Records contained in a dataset
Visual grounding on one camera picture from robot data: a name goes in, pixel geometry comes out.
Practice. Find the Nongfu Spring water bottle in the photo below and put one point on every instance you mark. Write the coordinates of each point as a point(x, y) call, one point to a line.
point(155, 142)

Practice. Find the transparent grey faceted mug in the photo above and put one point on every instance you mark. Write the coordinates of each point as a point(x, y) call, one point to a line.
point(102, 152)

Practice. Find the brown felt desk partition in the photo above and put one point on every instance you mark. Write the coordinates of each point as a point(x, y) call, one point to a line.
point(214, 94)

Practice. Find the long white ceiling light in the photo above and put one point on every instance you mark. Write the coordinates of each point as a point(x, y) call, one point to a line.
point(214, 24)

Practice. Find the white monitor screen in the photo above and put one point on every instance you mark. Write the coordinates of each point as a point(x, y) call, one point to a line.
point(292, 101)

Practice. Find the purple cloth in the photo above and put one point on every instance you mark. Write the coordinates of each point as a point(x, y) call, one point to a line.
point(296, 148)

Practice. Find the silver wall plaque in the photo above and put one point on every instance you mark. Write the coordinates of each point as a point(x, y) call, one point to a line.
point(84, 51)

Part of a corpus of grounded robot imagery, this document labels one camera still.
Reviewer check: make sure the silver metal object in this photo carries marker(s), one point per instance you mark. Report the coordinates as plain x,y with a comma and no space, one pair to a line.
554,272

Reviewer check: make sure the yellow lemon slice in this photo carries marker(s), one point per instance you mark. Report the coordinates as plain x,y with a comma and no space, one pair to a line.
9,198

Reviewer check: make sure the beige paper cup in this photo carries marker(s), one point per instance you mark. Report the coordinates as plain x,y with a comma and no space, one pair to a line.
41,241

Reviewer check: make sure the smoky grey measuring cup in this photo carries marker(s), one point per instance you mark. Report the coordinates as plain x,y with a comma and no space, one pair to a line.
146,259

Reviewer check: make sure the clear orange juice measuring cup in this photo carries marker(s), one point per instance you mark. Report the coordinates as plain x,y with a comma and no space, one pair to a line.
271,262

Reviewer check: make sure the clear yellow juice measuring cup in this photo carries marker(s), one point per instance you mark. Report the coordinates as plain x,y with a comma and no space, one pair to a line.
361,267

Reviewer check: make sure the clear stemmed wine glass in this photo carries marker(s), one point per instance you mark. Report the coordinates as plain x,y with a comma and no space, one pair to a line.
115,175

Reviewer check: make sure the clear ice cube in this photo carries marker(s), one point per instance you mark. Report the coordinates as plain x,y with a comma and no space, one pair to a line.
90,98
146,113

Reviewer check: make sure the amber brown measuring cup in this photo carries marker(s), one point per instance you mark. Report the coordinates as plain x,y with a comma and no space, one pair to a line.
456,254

### WHAT YOU WILL DO
Every line of the data must appear again in the answer, exactly as written.

### COMPLETED TASK
Visual grounding on one camera picture from robot data: a name goes in, pixel geometry comes out.
Practice. Find the Nongfu Spring water bottle in the photo below and put one point on every instance you mark. Write the coordinates of each point as a point(x, y) call, one point to a line.
point(155, 142)

Practice. Find the transparent grey faceted mug in the photo above and put one point on every instance you mark. Write the coordinates of each point as a point(x, y) call, one point to a line.
point(102, 152)

Practice. Find the brown felt desk partition in the photo above and put one point on every instance you mark. Write the coordinates of each point as a point(x, y) call, one point to a line.
point(214, 94)

Practice. Find the long white ceiling light in the photo above and put one point on every instance you mark. Write the coordinates of each point as a point(x, y) call, one point to a line.
point(214, 24)

Practice. Find the white monitor screen in the photo above and put one point on every instance you mark. Write the coordinates of each point as a point(x, y) call, one point to a line.
point(292, 101)

Practice. Find the purple cloth in the photo above and put one point on every instance you mark. Write the coordinates of each point as a point(x, y) call, one point to a line.
point(296, 148)

Practice. Find the silver wall plaque in the photo above and put one point on every instance you mark. Write the coordinates of each point as a point(x, y) call, one point to a line.
point(84, 51)

Part of a corpus of grounded robot imagery, this document labels one camera still.
Reviewer check: make sure the silver metal object in this photo carries marker(s), one point per instance you mark. Report the coordinates as plain x,y with a comma and no space, one pair to a line.
554,272

Reviewer check: make sure the yellow lemon slice in this photo carries marker(s), one point per instance you mark. Report the coordinates as plain x,y with a comma and no space, one pair to a line.
9,198

Reviewer check: make sure the beige paper cup in this photo carries marker(s), one point per instance you mark. Report the coordinates as plain x,y with a comma and no space, one pair to a line.
41,241

Reviewer check: make sure the smoky grey measuring cup in this photo carries marker(s), one point per instance you mark. Report the coordinates as plain x,y with a comma and no space, one pair to a line.
146,259

Reviewer check: make sure the clear orange juice measuring cup in this photo carries marker(s), one point per instance you mark. Report the coordinates as plain x,y with a comma and no space, one pair to a line.
271,262

Reviewer check: make sure the clear yellow juice measuring cup in this photo carries marker(s), one point per instance you mark. Report the coordinates as plain x,y with a comma and no space, one pair to a line.
361,267

Reviewer check: make sure the clear stemmed wine glass in this photo carries marker(s), one point per instance you mark. Report the coordinates as plain x,y with a comma and no space, one pair to a line.
115,175

Reviewer check: make sure the clear ice cube in this photo carries marker(s), one point per instance you mark. Report the coordinates as plain x,y with a comma and no space, one pair to a line.
90,98
146,113

Reviewer check: make sure the amber brown measuring cup in this photo carries marker(s), one point per instance you mark. Report the coordinates as plain x,y with a comma and no space, one pair to a line.
456,254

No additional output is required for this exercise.